Not all that big a deal when the only thing the data is used for is making sure we’re getting paid. Quite a big deal when you’re using the same data to determine who actually has cancer, who needs escalated care, or critical follow up.
As to how it might be addressed – Analytics companies that facilitate the discovery of previously uncoded complications, treatments, and patterns shed light on the gap between what’s structured and what really happened. The good news is, you can’t “un-see” such results and it changes the way you think about medical data.
We as vendors serving up analytics and / or decision support have a responsibility here. Those supplying the ability to identify those at risk, or populations that need attention, should be very clear as to how they arrived at those suggestions – and it’s important to acknowledge that no matter how well-informed, they are suggestions.

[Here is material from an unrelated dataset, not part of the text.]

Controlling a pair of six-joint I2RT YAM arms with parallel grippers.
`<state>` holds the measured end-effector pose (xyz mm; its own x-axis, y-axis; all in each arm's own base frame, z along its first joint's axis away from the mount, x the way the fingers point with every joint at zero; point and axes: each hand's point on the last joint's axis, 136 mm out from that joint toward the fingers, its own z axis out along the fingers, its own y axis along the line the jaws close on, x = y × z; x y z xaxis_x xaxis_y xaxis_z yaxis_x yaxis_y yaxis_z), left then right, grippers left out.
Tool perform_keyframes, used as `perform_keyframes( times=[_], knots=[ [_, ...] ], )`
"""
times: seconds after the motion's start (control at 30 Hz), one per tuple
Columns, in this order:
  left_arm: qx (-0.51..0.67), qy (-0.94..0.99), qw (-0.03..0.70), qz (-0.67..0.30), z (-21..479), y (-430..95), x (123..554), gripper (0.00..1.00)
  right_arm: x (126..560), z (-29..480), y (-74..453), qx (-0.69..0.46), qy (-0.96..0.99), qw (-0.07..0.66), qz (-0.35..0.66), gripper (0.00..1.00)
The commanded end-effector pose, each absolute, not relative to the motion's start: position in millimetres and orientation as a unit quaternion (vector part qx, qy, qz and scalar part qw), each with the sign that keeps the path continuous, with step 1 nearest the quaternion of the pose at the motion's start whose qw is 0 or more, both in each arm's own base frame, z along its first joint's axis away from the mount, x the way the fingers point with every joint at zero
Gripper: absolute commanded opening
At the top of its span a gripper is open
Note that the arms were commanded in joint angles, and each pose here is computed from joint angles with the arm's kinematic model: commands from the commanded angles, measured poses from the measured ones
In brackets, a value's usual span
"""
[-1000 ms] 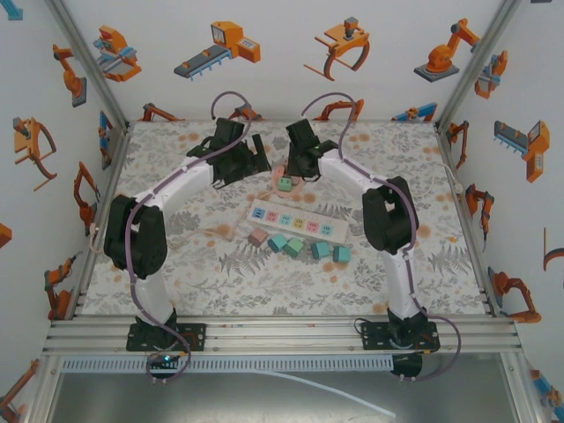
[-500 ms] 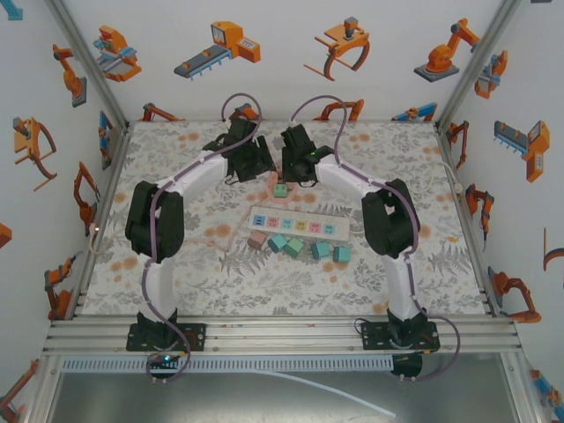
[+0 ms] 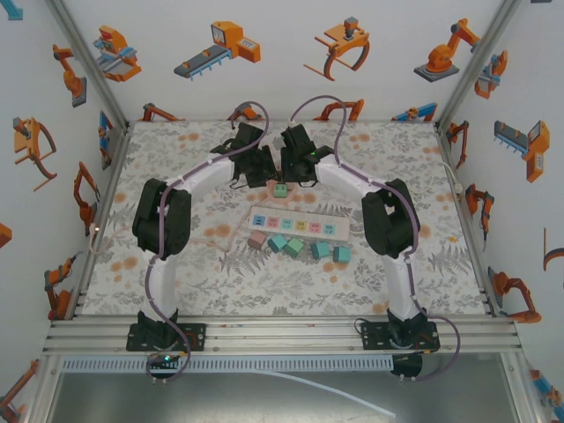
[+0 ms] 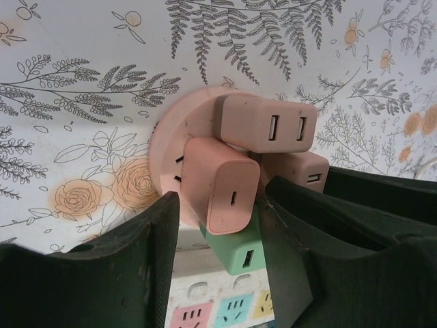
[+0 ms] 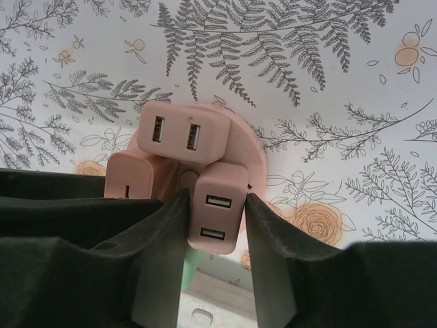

Consumers of such services have a responsibility as well. They should take ownership of the evaluation process. I wrote about why this is important and how they might do so a couple years ago. The article’s a bit more NLP-oriented, but mostly applies to evaluation of any analytics solution: http://ubm.io/1jPB8tw
Sometimes the data just isn’t there. Nissan knows more about my car buying “experience” than my doctors do about my last operation. Nissan emailed me twice and called when I didn’t respond. When I accidentally answered during a busy time, they scheduled a more appropriate time to get my feedback. I wasn’t re-admitted within 60 days following my last hospital encounter so I’m not worth a follow up. We’re seeing companies move in to this space and for good reason. It’s really hard to argue the value of a healthcare procedure without knowing the outcome. No, today’s “satisfaction” surveys don’t count as outcomes.
Thanks again for the question and the chance to draw attention to the issue
Great post Leonard.
A couple of points and a question:
If anything, I think you may be overestimating the general public’s level of data literacy. And also the level of curiousity. We need to know more. I think the data on data is likely to be shocking. My sense is the same is true for CEOs and policy makers. Not enough people look at a number and stop for a minute to ask the simple question “Hey, wait a second – does this make sense?” That’s a pretty freaking impressive number. Or that’s a pretty godawfully number. How did they get here? Most people assume that the numbers are good. I think that is changing and will continue to change which is important.
I’m going to take a wild educated guess and predict that things are going to change in the next few years as we see a further democratization of the data landscape. People may not be off doing their own clinical trials and 10 year quantified self projects, but they’re going to start playing with the numbers and calling out the truly bogus results.
I’d love to see some startups come along that give people the tools to do more with numbers. I have no idea what that looks like, but I’m pretty sure there will be a demand. Any thought from your perspective on how this could be accomplished?
Thanks @RogueRad
Good piece. Views from the trenches are always important. People underestimate how difficult it is to do high quality health services research, and despite mastery of statistics and attention to detail, how limited the data can still be.